Directions for this task: From the entries below, return exactly the lines beginning at the one that contains "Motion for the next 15" and ending at the one that contains "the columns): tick", both of them included, and only those lines.
• • • • •
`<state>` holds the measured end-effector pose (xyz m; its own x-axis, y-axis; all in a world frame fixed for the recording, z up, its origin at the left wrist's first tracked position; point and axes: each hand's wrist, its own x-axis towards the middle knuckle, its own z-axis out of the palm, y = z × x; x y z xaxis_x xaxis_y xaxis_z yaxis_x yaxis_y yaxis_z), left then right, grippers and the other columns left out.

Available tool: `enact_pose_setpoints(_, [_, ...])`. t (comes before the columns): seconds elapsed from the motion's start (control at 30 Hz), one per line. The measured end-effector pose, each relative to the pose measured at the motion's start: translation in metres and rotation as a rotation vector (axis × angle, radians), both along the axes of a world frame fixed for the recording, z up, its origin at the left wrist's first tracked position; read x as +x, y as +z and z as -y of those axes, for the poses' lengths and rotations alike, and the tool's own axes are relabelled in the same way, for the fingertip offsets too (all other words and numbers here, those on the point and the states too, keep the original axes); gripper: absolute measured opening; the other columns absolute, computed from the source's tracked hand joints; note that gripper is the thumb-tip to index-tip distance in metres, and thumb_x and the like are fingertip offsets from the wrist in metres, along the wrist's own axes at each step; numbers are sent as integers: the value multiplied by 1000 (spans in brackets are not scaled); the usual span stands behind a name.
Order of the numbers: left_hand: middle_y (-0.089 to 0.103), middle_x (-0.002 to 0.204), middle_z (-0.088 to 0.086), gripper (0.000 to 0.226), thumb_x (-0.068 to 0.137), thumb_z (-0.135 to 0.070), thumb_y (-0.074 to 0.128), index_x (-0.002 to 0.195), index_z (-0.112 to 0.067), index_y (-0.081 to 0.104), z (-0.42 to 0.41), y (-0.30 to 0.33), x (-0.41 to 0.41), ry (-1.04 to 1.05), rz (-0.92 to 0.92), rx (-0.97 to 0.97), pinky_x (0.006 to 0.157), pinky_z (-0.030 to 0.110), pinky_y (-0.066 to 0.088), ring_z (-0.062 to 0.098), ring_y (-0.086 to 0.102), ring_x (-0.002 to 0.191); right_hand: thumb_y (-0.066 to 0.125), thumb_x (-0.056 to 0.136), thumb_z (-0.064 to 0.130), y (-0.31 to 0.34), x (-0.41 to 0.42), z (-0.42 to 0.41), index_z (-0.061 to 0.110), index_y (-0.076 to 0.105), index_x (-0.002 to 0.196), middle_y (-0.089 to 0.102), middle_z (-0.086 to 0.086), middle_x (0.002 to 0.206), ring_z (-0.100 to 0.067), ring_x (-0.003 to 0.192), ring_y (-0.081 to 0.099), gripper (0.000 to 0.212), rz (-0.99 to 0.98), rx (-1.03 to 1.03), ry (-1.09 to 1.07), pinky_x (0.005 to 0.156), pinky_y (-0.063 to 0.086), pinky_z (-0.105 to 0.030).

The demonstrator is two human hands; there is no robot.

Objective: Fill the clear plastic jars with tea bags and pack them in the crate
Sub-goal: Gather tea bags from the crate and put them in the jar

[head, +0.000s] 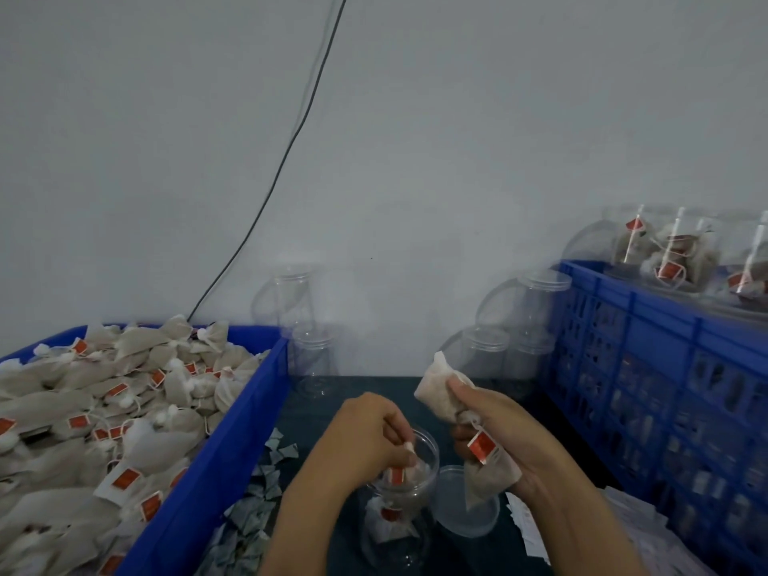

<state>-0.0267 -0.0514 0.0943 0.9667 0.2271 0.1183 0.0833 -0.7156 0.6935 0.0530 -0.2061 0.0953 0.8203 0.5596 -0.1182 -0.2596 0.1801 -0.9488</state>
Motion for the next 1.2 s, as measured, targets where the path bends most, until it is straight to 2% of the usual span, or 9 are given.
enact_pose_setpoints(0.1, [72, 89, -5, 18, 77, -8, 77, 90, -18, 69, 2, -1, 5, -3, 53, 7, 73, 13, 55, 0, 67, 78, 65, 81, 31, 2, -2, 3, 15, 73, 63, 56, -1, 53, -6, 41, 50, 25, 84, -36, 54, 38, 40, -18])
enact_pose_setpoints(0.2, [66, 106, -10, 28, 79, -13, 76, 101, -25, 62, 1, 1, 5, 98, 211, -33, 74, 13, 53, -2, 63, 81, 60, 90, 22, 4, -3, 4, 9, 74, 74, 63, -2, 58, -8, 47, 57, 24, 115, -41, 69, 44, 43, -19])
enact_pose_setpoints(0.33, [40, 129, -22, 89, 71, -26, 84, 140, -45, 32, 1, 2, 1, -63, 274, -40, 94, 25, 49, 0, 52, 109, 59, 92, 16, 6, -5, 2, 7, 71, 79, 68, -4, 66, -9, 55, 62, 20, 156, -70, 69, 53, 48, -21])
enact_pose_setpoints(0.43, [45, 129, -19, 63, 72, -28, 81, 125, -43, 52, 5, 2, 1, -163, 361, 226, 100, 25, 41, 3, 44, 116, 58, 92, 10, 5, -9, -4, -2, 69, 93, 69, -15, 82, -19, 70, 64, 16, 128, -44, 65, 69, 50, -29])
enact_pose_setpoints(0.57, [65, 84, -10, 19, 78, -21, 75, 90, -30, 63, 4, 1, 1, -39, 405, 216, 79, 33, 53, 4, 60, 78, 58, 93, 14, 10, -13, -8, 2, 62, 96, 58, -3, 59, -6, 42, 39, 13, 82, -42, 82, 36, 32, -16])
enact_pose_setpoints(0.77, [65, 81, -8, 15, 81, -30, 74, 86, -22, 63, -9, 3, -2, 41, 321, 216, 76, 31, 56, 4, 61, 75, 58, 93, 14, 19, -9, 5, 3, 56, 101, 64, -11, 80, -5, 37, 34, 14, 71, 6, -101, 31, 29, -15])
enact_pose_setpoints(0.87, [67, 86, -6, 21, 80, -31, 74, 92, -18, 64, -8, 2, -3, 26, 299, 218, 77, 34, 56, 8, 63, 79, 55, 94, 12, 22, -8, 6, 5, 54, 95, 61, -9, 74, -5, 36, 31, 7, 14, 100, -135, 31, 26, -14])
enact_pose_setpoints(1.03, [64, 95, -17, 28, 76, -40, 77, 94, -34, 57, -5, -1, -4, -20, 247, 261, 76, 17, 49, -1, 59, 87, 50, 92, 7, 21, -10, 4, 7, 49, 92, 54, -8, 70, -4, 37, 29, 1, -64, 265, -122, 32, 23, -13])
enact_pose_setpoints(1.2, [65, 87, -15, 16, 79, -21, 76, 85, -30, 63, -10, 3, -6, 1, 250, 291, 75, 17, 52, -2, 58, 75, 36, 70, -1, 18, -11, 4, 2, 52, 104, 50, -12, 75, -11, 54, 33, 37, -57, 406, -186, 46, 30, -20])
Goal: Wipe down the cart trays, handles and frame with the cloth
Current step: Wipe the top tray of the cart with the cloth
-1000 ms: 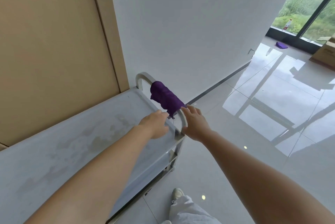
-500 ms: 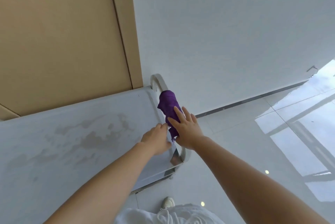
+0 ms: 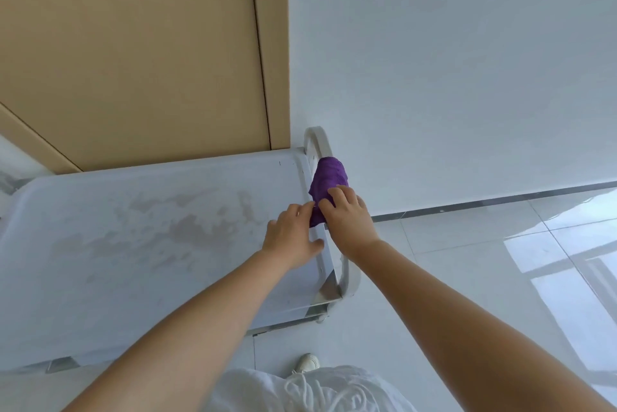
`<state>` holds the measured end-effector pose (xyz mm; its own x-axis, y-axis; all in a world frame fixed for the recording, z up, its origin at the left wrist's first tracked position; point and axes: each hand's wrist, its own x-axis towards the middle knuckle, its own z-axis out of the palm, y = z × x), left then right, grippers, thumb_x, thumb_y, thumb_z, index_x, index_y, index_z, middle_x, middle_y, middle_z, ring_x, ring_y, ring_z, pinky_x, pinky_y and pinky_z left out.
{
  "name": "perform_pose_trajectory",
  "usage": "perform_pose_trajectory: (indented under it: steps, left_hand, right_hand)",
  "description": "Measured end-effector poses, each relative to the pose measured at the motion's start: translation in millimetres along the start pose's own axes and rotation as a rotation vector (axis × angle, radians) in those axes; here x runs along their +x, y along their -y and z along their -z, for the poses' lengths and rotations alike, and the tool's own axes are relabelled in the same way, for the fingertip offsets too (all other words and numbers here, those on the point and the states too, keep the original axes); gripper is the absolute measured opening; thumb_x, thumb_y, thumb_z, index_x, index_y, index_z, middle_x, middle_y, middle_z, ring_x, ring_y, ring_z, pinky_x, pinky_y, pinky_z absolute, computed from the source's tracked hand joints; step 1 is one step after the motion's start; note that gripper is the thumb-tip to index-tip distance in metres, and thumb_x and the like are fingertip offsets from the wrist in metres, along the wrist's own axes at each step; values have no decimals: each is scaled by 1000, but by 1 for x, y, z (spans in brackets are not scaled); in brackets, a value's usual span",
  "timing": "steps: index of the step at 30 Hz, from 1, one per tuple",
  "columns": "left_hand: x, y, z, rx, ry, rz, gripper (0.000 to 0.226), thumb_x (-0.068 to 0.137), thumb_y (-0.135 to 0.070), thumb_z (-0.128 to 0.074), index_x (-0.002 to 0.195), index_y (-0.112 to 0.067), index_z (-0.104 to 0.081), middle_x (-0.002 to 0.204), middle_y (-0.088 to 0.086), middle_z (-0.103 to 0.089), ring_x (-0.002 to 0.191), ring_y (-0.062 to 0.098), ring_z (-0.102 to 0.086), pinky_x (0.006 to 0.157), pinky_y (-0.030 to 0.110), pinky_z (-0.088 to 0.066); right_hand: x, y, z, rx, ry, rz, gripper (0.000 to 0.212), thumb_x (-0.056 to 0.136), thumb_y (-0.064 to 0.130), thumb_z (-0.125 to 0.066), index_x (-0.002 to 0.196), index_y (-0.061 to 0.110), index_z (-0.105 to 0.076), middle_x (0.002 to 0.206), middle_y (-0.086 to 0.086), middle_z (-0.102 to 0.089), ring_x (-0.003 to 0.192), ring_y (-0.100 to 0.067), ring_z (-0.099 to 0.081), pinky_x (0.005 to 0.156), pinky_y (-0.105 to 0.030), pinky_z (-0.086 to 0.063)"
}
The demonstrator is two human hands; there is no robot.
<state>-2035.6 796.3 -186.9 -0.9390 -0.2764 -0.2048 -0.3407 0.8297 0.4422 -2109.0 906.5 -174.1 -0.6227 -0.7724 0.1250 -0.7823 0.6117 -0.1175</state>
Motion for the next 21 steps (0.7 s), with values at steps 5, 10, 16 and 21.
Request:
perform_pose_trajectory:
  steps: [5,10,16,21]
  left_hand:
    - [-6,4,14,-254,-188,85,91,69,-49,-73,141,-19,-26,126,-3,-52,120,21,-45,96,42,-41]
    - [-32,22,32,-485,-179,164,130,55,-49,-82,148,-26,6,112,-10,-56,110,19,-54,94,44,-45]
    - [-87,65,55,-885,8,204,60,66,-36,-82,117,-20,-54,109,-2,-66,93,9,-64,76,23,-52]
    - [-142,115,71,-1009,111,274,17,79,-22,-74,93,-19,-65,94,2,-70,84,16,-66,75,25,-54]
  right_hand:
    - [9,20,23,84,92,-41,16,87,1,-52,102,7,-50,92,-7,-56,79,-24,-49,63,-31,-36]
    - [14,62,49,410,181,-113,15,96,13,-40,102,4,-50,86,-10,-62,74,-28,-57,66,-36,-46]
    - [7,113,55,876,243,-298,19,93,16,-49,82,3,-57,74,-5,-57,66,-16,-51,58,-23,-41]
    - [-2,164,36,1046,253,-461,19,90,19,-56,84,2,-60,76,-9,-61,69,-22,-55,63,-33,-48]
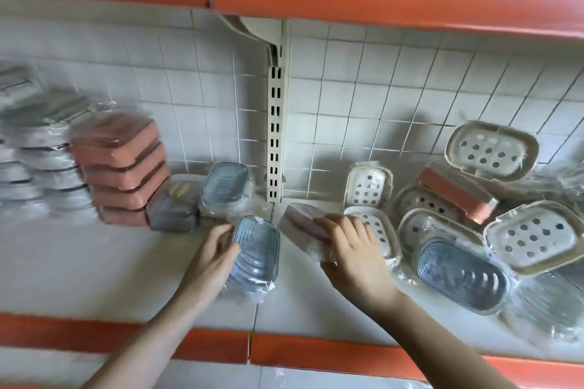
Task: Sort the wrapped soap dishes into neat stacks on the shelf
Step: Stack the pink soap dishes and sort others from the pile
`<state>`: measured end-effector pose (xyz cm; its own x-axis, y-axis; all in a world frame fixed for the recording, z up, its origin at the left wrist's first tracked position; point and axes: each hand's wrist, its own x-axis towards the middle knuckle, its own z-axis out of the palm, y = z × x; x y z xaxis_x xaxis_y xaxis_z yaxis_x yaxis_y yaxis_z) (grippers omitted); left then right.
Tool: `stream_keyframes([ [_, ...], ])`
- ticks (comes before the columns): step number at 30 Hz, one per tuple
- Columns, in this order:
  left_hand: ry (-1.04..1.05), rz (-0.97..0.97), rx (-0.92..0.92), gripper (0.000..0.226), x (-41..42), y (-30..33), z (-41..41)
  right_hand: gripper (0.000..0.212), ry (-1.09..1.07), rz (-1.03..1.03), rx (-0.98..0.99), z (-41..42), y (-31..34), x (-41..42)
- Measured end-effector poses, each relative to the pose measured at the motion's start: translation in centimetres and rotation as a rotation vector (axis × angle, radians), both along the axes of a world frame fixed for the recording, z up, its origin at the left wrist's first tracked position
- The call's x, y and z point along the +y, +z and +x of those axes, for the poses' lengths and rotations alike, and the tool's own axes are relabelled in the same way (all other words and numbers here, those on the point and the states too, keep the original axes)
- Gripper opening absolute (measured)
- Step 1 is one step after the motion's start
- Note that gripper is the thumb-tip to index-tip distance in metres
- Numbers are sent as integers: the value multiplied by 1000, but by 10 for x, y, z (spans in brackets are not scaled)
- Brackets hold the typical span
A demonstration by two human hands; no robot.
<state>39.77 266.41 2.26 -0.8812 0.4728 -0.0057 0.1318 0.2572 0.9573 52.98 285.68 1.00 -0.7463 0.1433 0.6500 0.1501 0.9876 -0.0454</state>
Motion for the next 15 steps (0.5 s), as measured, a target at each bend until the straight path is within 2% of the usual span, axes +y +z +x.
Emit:
stream_keyframes([
  [4,-39,-56,-47,19,-14,-7,-6,60,-96,18,-40,2,-18,-17],
  [7,-57,-80,-17,39,-22,-8,-10,55,-158,43,-42,6,-23,-28],
  [10,-81,-135,45,33,-25,-13,-13,59,-226,49,-108,10,-28,-37],
  [13,-119,-249,133,39,-25,-20,-16,75,-245,-115,-222,11,-32,-46],
  [15,-128,-296,188,44,-23,-24,-16,76,-238,-263,-247,12,-29,-51],
])
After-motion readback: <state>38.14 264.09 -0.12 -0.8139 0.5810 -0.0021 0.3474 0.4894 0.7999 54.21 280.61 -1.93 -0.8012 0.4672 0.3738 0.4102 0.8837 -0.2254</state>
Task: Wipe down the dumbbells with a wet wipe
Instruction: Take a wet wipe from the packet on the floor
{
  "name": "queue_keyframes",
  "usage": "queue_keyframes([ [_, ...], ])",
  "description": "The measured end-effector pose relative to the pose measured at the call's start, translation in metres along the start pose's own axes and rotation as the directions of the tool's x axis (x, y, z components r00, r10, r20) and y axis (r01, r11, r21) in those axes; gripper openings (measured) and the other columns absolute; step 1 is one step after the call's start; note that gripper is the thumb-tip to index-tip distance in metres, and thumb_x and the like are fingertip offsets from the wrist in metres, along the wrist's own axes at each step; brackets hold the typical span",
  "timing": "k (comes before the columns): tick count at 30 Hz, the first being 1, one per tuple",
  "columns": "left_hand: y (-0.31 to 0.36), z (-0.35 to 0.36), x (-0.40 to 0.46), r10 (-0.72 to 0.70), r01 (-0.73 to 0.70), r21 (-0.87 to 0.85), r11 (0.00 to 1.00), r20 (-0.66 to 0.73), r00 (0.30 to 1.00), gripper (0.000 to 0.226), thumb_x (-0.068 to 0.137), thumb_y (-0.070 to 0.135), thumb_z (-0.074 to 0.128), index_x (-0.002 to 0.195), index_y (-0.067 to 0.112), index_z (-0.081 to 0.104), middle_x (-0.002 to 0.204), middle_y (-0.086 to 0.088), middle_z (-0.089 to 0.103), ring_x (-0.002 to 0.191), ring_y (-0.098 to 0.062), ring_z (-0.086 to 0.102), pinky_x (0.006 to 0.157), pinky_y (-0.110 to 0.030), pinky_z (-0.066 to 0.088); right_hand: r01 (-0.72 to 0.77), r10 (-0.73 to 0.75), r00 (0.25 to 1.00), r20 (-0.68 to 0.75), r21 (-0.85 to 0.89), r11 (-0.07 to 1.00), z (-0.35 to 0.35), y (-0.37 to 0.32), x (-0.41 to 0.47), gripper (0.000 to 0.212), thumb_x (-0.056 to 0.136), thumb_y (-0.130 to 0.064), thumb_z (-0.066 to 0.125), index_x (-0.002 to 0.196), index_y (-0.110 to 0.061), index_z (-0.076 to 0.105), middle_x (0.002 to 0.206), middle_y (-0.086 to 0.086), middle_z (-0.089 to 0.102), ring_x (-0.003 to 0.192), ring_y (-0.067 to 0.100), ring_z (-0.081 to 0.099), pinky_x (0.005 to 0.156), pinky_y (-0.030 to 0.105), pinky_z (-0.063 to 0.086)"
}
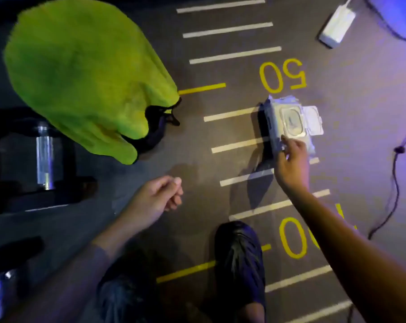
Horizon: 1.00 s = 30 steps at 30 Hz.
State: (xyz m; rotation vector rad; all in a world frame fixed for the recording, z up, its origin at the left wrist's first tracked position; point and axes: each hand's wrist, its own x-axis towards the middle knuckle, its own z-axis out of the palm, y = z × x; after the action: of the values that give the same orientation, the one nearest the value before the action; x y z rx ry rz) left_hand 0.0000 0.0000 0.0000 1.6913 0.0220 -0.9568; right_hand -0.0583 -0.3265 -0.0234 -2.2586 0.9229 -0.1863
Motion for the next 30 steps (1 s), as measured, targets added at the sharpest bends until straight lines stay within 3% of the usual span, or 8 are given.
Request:
queue_keyframes([
  [4, 0.01, 0.023, 0.03, 0.018, -0.019, 0.021, 1.0, 0.02, 1.0, 0.035, 0.111, 0.03, 0.048, 0.082, 0.014, 0.058, 0.056, 0.007, 0.066, 0.048, 0.001, 0.058, 0.052, -0.014, 0.045, -0.041, 0.035, 0.998, -0.045, -0.142, 0.989, -0.006, 0.0, 0.025, 0.045, 0.093, -0.019, 0.046, 0.132, -0.007, 0.066, 0.128, 0.023, 0.054, 0.119, 0.041, 0.054, 0.106, 0.045, 0.045],
  [9, 0.018, 0.044, 0.047, 0.02, -0.018, -0.028, 0.999, 0.072, 0.997, 0.036, 0.112, 0.018, 0.04, 0.082, 0.012, 0.059, 0.056, 0.005, 0.065, 0.049, 0.0, 0.057, 0.052, -0.012, 0.044, -0.063, 0.055, 0.998, -0.042, -0.216, 0.974, -0.008, -0.001, 0.042, 0.05, 0.094, -0.027, 0.05, 0.14, -0.015, 0.063, 0.131, 0.015, 0.052, 0.116, 0.037, 0.057, 0.105, 0.048, 0.048],
  [13, 0.023, 0.052, 0.059, -0.004, 0.009, -0.062, 0.998, 0.081, 0.997, 0.037, 0.111, 0.018, 0.04, 0.08, 0.011, 0.059, 0.056, 0.003, 0.063, 0.047, 0.0, 0.055, 0.05, -0.012, 0.043, -0.045, 0.038, 0.998, -0.042, -0.199, 0.979, -0.011, -0.007, 0.049, 0.065, 0.09, -0.03, 0.045, 0.153, -0.017, 0.049, 0.138, 0.017, 0.055, 0.121, 0.037, 0.055, 0.107, 0.045, 0.046],
  [18, 0.03, 0.057, 0.076, -0.025, 0.029, -0.046, 0.999, 0.099, 0.995, 0.038, 0.112, 0.022, 0.042, 0.08, 0.013, 0.061, 0.059, 0.003, 0.063, 0.051, -0.004, 0.056, 0.052, -0.016, 0.044, 0.018, -0.02, 0.998, -0.066, -0.04, 0.999, -0.016, -0.017, 0.066, 0.049, 0.102, -0.015, 0.052, 0.151, -0.014, 0.051, 0.133, 0.007, 0.069, 0.122, 0.027, 0.063, 0.105, 0.041, 0.051],
  [22, 0.038, 0.062, 0.088, -0.034, 0.04, -0.054, 0.998, 0.121, 0.992, 0.038, 0.112, 0.024, 0.042, 0.082, 0.012, 0.061, 0.062, 0.002, 0.063, 0.054, -0.008, 0.057, 0.053, -0.018, 0.044, 0.092, -0.099, 0.994, -0.052, -0.124, 0.988, -0.022, -0.011, 0.085, 0.048, 0.093, -0.013, 0.052, 0.139, -0.024, 0.063, 0.116, 0.004, 0.071, 0.102, 0.022, 0.069, 0.093, 0.041, 0.058],
  [25, 0.041, 0.065, 0.093, -0.037, 0.044, -0.054, 0.998, 0.129, 0.991, 0.038, 0.112, 0.025, 0.043, 0.082, 0.012, 0.062, 0.065, 0.0, 0.063, 0.055, -0.008, 0.058, 0.053, -0.016, 0.047, 0.145, -0.149, 0.989, -0.008, -0.192, 0.971, -0.026, -0.011, 0.098, 0.042, 0.094, -0.009, 0.062, 0.133, -0.022, 0.068, 0.1, 0.004, 0.067, 0.082, 0.022, 0.066, 0.079, 0.038, 0.059],
  [30, 0.039, 0.064, 0.096, -0.031, 0.037, -0.027, 0.999, 0.189, 0.982, 0.04, 0.1, 0.048, 0.046, 0.084, 0.015, 0.064, 0.067, 0.002, 0.066, 0.061, -0.009, 0.061, 0.058, -0.02, 0.048, 0.169, -0.15, 0.986, 0.08, -0.369, 0.914, -0.029, -0.011, 0.11, 0.046, 0.093, -0.011, 0.062, 0.138, -0.023, 0.063, 0.089, 0.005, 0.073, 0.075, 0.025, 0.066, 0.071, 0.034, 0.056],
])
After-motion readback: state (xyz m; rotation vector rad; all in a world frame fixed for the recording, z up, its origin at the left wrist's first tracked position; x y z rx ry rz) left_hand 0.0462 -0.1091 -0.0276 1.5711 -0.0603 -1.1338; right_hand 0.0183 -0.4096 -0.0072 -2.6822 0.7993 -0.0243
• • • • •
Solution for this task:
Motion for the next 15 steps (0.5 s), as measured, a target at each bend until the straight path is within 2% of the usual span, axes +y +z +x.
Emit:
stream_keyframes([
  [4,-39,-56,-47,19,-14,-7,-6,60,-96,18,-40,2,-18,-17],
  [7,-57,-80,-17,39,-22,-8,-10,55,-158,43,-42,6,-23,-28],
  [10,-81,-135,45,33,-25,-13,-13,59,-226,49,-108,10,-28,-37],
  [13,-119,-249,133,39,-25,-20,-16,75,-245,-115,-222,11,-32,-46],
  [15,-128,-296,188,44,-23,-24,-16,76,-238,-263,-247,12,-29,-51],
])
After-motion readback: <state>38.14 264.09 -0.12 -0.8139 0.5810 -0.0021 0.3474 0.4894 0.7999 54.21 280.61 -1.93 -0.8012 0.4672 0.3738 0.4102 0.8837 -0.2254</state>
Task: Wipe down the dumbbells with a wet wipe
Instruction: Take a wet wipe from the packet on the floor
{
  "name": "queue_keyframes",
  "usage": "queue_keyframes([ [_, ...], ])",
  "description": "The measured end-effector pose relative to the pose measured at the call's start, translation in metres along the start pose's own axes and rotation as the directions of the tool's x axis (x, y, z components r00, r10, r20) and y axis (r01, r11, r21) in those axes; gripper openings (measured) and the other columns absolute; step 1 is one step after the call's start; note that gripper is the thumb-tip to index-tip distance in metres, and thumb_x and the like are fingertip offsets from the wrist in metres, along the wrist's own axes at each step; brackets hold the typical span",
  "timing": "k (comes before the columns): tick count at 30 Hz, the first being 1, one per tuple",

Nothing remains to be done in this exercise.